Your response should consist of the entries below, reproduced exactly and without their images.

Items from a dataset
—————
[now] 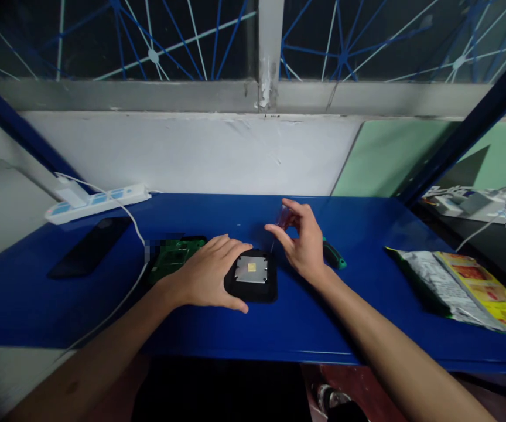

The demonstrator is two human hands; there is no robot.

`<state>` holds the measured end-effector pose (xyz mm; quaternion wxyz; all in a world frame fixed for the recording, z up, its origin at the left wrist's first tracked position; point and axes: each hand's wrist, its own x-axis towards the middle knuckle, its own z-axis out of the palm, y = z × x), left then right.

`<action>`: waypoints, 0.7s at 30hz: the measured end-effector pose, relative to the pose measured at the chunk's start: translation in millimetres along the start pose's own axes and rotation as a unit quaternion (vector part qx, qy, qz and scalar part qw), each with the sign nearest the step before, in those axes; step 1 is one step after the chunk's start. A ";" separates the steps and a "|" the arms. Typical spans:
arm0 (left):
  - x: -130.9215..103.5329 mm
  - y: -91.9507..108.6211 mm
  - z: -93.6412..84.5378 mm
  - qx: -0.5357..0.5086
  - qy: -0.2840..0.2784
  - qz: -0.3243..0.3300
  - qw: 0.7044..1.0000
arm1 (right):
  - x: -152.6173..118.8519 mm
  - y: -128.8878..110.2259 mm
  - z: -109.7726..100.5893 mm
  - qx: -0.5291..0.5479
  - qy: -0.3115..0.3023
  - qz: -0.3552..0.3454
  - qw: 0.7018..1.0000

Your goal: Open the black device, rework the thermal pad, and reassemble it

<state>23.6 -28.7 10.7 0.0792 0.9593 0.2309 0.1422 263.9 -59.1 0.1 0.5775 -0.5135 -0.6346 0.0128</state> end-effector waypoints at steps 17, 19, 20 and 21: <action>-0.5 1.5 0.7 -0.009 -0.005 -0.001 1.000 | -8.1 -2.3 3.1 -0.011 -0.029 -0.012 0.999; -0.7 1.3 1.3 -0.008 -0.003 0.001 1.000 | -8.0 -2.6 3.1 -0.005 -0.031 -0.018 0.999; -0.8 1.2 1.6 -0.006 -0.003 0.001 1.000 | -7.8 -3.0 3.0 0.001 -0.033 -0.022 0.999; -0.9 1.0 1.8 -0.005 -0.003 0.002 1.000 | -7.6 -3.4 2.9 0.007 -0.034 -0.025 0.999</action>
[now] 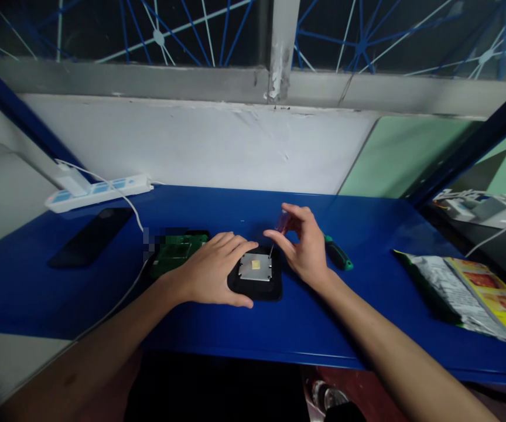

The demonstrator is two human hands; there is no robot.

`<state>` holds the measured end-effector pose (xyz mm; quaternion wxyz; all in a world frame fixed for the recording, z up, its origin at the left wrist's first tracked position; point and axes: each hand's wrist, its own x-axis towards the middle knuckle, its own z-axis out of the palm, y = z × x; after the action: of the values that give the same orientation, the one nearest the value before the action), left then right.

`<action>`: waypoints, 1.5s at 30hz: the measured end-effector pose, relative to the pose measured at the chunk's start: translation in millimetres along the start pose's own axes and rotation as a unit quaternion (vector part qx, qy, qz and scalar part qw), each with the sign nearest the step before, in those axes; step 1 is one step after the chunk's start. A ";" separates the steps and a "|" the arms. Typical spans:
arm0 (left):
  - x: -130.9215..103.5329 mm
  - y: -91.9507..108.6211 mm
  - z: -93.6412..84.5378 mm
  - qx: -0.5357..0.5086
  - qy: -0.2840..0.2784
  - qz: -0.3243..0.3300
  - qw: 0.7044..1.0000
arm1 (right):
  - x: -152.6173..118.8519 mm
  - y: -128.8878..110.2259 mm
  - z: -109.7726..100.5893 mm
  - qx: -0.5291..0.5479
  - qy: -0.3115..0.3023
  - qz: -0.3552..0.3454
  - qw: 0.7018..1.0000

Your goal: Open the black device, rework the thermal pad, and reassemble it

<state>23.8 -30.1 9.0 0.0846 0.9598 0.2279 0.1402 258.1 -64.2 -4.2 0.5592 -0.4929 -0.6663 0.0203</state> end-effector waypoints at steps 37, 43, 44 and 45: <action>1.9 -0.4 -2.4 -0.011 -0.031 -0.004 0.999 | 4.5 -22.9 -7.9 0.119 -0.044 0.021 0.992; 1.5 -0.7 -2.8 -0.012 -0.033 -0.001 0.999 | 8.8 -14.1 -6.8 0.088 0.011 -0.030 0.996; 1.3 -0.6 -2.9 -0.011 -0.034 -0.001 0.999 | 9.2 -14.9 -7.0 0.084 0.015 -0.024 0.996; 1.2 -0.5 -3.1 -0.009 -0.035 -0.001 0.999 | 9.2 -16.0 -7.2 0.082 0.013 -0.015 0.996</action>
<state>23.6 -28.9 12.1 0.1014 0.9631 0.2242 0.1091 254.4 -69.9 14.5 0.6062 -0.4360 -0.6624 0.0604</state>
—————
■ Reply to the exercise
[now] 

The demonstrator is two human hands; there is no robot.

`<state>` holds the measured end-effector pose (xyz mm; quaternion wxyz; all in a world frame fixed for the recording, z up, its origin at the left wrist's first tracked position; point and axes: each hand's wrist, its own x-axis towards the middle knuckle, its own z-axis out of the palm, y = z × x), left then right.

`<action>`: waypoints, 0.7s at 30hz: the measured end-effector pose, relative to the pose measured at the chunk's start: translation in millimetres along the start pose's own axes and rotation as a unit quaternion (vector part qx, qy, qz and scalar part qw), each with the sign nearest the step before, in those axes; step 1 is one step after the chunk's start. A ";" separates the steps and a "|" the arms. Typical spans:
arm0 (left):
  - x: -130.9215..103.5329 mm
  - y: -91.9507..108.6211 mm
  - z: -93.6412..84.5378 mm
  - qx: -0.5357..0.5086
  - qy: -0.2840..0.2784
  - qz: -0.3243..0.3300
  - qw: 0.7044..1.0000
arm1 (right):
  - x: -152.6173..118.8519 mm
  - y: -128.8878..110.2259 mm
  - z: -109.7726..100.5893 mm
  - qx: -0.5291..0.5479
  - qy: -0.3115..0.3023
  - qz: -0.3552..0.3454
  - qw: 0.7018..1.0000

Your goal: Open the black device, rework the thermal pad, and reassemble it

<state>23.6 -28.7 10.7 0.0792 0.9593 0.2309 0.1422 263.9 -59.1 0.1 0.5775 -0.5135 -0.6346 0.0128</state> end-effector waypoints at steps 17, 19, 20 and 21: <action>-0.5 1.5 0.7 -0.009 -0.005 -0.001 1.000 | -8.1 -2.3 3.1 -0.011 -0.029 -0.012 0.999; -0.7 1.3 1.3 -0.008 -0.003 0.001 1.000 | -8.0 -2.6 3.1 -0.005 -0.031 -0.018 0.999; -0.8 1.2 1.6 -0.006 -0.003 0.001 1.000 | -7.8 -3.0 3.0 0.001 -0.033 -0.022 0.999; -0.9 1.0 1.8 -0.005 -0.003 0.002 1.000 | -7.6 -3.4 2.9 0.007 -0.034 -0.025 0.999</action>
[now] 

The demonstrator is two human hands; there is no robot.

`<state>` holds the measured end-effector pose (xyz mm; quaternion wxyz; all in a world frame fixed for the recording, z up, its origin at the left wrist's first tracked position; point and axes: each hand's wrist, its own x-axis towards the middle knuckle, its own z-axis out of the palm, y = z × x; after the action: of the values that give the same orientation, the one nearest the value before the action), left then right.

`<action>`: waypoints, 1.5s at 30hz: the measured end-effector pose, relative to the pose measured at the chunk's start: translation in millimetres along the start pose's own axes and rotation as a unit quaternion (vector part qx, qy, qz and scalar part qw), each with the sign nearest the step before, in those axes; step 1 is one step after the chunk's start. A ";" separates the steps and a "|" the arms. Typical spans:
arm0 (left):
  - x: -130.9215..103.5329 mm
  - y: -91.9507..108.6211 mm
  - z: -93.6412..84.5378 mm
  - qx: -0.5357..0.5086
  - qy: -0.2840..0.2784
  - qz: -0.3243..0.3300
  - qw: 0.7044..1.0000
arm1 (right):
  - x: -152.6173..118.8519 mm
  - y: -128.8878..110.2259 mm
  - z: -109.7726..100.5893 mm
  - qx: -0.5291..0.5479
  - qy: -0.3115..0.3023
  - qz: -0.3552..0.3454
  - qw: 0.7018..1.0000

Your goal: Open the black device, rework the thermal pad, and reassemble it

<state>23.8 -30.1 9.0 0.0846 0.9598 0.2279 0.1402 258.1 -64.2 -4.2 0.5592 -0.4929 -0.6663 0.0203</state> end-effector waypoints at steps 37, 43, 44 and 45: <action>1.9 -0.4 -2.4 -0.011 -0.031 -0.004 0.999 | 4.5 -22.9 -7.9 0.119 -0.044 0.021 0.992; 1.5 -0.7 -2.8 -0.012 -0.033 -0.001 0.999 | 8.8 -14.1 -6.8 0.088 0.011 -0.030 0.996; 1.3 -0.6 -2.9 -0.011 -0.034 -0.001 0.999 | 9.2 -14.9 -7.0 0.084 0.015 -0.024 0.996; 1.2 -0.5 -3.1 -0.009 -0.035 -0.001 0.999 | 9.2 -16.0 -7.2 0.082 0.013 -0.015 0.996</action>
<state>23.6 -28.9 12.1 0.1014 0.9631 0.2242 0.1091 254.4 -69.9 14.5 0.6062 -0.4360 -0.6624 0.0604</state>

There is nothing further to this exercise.